Output each record verbatim, with pictures left out.

§ Supplied data
<<<<
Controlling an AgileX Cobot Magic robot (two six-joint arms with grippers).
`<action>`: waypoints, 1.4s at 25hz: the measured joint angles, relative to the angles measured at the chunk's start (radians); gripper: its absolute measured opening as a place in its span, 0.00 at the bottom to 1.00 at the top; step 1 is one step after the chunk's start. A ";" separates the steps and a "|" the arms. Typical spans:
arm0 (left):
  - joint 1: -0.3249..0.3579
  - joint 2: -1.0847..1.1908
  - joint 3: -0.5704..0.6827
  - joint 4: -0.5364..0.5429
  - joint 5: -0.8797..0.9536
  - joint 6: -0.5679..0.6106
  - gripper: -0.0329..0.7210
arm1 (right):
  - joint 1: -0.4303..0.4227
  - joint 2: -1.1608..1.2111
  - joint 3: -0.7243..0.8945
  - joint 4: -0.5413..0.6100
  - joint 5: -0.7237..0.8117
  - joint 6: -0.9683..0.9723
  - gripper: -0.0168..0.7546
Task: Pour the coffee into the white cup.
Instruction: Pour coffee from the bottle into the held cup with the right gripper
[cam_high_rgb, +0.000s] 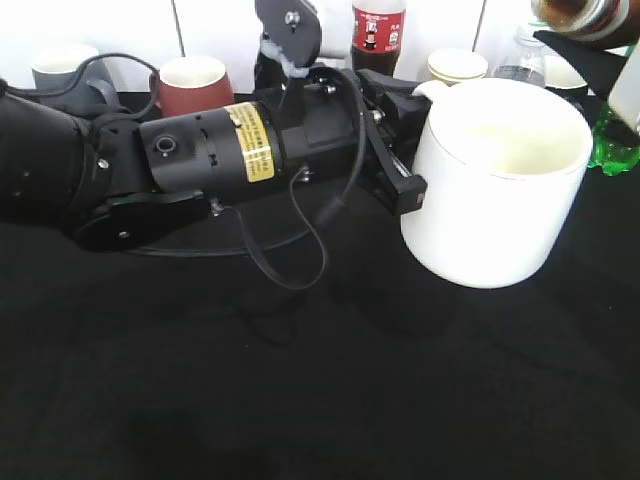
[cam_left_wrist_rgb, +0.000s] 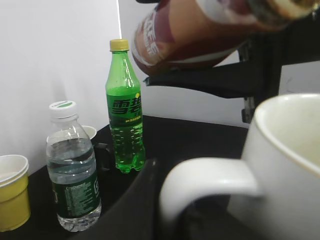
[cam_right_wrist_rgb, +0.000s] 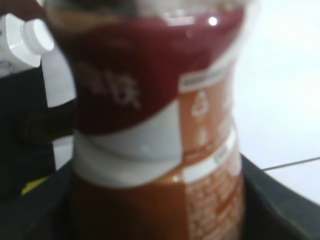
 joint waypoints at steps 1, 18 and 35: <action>0.000 0.000 0.000 0.000 0.000 0.000 0.12 | 0.000 0.000 0.000 0.000 0.000 -0.022 0.69; 0.000 0.000 0.000 -0.012 0.006 0.001 0.12 | 0.000 0.000 0.000 0.000 0.000 -0.180 0.69; 0.000 0.000 0.000 -0.008 0.013 0.003 0.14 | 0.000 0.000 0.000 0.007 -0.001 -0.268 0.69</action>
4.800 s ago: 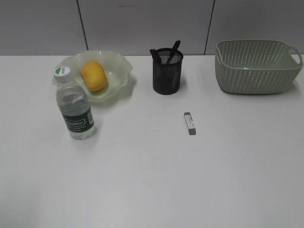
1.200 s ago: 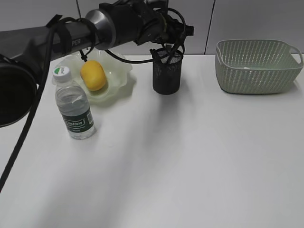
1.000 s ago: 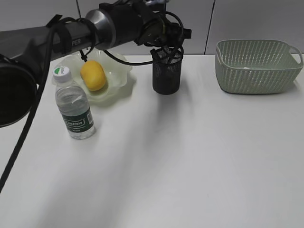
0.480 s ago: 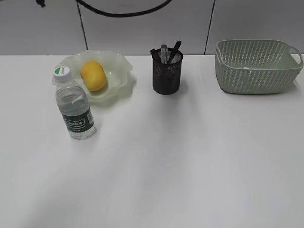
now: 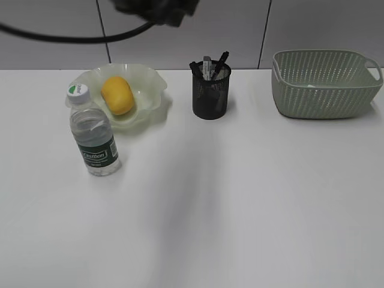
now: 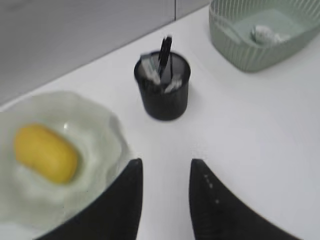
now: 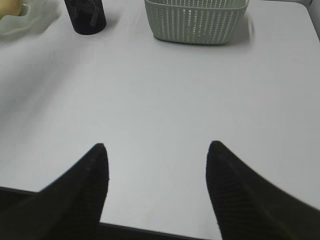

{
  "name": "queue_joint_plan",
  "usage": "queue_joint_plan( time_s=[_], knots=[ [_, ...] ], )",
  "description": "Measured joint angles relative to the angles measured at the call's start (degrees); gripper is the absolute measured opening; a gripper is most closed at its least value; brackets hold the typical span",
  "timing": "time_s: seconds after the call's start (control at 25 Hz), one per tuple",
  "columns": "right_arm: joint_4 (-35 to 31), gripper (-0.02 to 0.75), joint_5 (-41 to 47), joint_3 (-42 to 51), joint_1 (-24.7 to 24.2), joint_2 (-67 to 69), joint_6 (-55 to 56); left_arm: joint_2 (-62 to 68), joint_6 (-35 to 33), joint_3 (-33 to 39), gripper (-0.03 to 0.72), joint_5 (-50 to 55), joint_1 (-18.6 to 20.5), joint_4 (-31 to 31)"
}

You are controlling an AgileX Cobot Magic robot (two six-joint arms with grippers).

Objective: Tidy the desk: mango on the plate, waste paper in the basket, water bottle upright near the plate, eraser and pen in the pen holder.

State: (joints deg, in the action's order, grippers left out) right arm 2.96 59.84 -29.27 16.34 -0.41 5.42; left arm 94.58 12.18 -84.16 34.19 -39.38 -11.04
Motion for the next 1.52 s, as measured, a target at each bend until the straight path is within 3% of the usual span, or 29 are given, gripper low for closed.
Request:
queue_joint_plan(
  time_s=[0.2, 0.44, 0.6, 0.88, 1.08, 1.52],
  knots=[
    [0.00, 0.488, 0.00, 0.00, 0.00, 0.00, 0.00, -22.50, -0.14, 24.37, 0.236, 2.40, 0.43, -0.44],
    [0.00, 0.488, 0.00, 0.00, 0.00, 0.00, 0.00, -53.62, -0.14, 39.58, 0.236, 16.13, 0.43, -0.44],
    [-0.05, 0.488, 0.00, 0.00, 0.00, 0.00, 0.00, -72.11, -0.14, 43.03, 0.236, 24.68, 0.43, -1.35],
    [-0.05, 0.487, 0.00, 0.00, 0.00, 0.00, 0.00, -92.74, -0.14, 48.38, 0.236, 26.79, 0.43, -0.97],
    [-0.05, 0.488, 0.00, 0.00, 0.00, 0.00, 0.00, -94.95, -0.14, 53.00, 0.233, 27.14, 0.43, 0.31],
    [-0.05, 0.488, 0.00, 0.00, -0.36, 0.00, 0.00, -94.95, -0.14, 53.32, 0.229, 26.68, 1.00, 0.39]
  ],
)
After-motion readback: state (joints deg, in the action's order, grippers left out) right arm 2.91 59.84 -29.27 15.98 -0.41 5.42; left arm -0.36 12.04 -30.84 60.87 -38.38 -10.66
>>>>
§ Result of the exercise
Controlling an AgileX Cobot Magic robot (two six-joint arms with grippers).
`<action>`: waypoints, 1.4s at 25hz: the measured joint angles, relative to the angles measured at the chunk's start (radians); gripper: its absolute measured opening as a place in its span, 0.00 at the bottom to 1.00 at the top; step 1 is one step after the chunk's start. A ";" separates the steps and a "|" the arms. Typical spans:
arm0 (left):
  - joint 1: -0.3249..0.3579
  - joint 2: -1.0847..1.1908
  - joint 3: -0.5704..0.6827
  - joint 4: -0.5364..0.5429
  - joint 5: -0.8797..0.9536
  - joint 6: -0.5679..0.6106
  - gripper: -0.0329..0.7210
arm1 (right):
  - joint 1: -0.4303..0.4227
  - joint 2: -1.1608..1.2111
  - joint 3: -0.7243..0.8945
  - joint 4: -0.5413..0.6100
  - joint 5: -0.7237..0.8117
  - joint 6: -0.9683..0.9723
  - gripper: -0.0168..0.7546
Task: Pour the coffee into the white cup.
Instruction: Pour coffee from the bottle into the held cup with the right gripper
[cam_high_rgb, +0.000s] 
[cam_left_wrist_rgb, +0.000s] 
[cam_right_wrist_rgb, +0.000s] 
 joint waypoints at steps 1, 18 and 35: <action>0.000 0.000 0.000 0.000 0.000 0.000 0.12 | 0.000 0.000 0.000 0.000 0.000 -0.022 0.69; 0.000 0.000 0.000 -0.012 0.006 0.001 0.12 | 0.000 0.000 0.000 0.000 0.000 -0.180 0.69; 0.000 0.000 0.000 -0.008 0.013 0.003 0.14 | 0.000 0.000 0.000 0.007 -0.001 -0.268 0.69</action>
4.800 s ago: 
1.200 s ago: 
1.000 s ago: 
0.480 s ago: 
now: 
now: 
now: 

{
  "name": "queue_joint_plan",
  "usage": "queue_joint_plan( time_s=[_], knots=[ [_, ...] ], )",
  "description": "Measured joint angles relative to the angles measured at the call's start (degrees); gripper is the absolute measured opening; a gripper is most closed at its least value; brackets hold the typical span",
  "timing": "time_s: seconds after the call's start (control at 25 Hz), one per tuple",
  "columns": "right_arm: joint_4 (-35 to 31), gripper (-0.02 to 0.75), joint_5 (-41 to 47), joint_3 (-42 to 51), joint_1 (-24.7 to 24.2), joint_2 (-67 to 69), joint_6 (-55 to 56); left_arm: joint_2 (-62 to 68), joint_6 (-35 to 33), joint_3 (-33 to 39), gripper (-0.03 to 0.72), joint_5 (-50 to 55), joint_1 (-18.6 to 20.5), joint_4 (-31 to 31)"
}

You are controlling an AgileX Cobot Magic robot (two six-joint arms with grippers).

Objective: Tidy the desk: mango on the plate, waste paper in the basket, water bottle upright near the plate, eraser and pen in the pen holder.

State: (joints deg, in the action's order, grippers left out) right arm 2.96 59.84 -29.27 16.34 -0.41 5.42; left arm 94.58 12.18 -84.16 34.19 -39.38 -11.04
Motion for the next 1.52 s, as measured, a target at each bend until the straight path is within 3% of the usual span, or 29 are given, gripper low for closed.
Request:
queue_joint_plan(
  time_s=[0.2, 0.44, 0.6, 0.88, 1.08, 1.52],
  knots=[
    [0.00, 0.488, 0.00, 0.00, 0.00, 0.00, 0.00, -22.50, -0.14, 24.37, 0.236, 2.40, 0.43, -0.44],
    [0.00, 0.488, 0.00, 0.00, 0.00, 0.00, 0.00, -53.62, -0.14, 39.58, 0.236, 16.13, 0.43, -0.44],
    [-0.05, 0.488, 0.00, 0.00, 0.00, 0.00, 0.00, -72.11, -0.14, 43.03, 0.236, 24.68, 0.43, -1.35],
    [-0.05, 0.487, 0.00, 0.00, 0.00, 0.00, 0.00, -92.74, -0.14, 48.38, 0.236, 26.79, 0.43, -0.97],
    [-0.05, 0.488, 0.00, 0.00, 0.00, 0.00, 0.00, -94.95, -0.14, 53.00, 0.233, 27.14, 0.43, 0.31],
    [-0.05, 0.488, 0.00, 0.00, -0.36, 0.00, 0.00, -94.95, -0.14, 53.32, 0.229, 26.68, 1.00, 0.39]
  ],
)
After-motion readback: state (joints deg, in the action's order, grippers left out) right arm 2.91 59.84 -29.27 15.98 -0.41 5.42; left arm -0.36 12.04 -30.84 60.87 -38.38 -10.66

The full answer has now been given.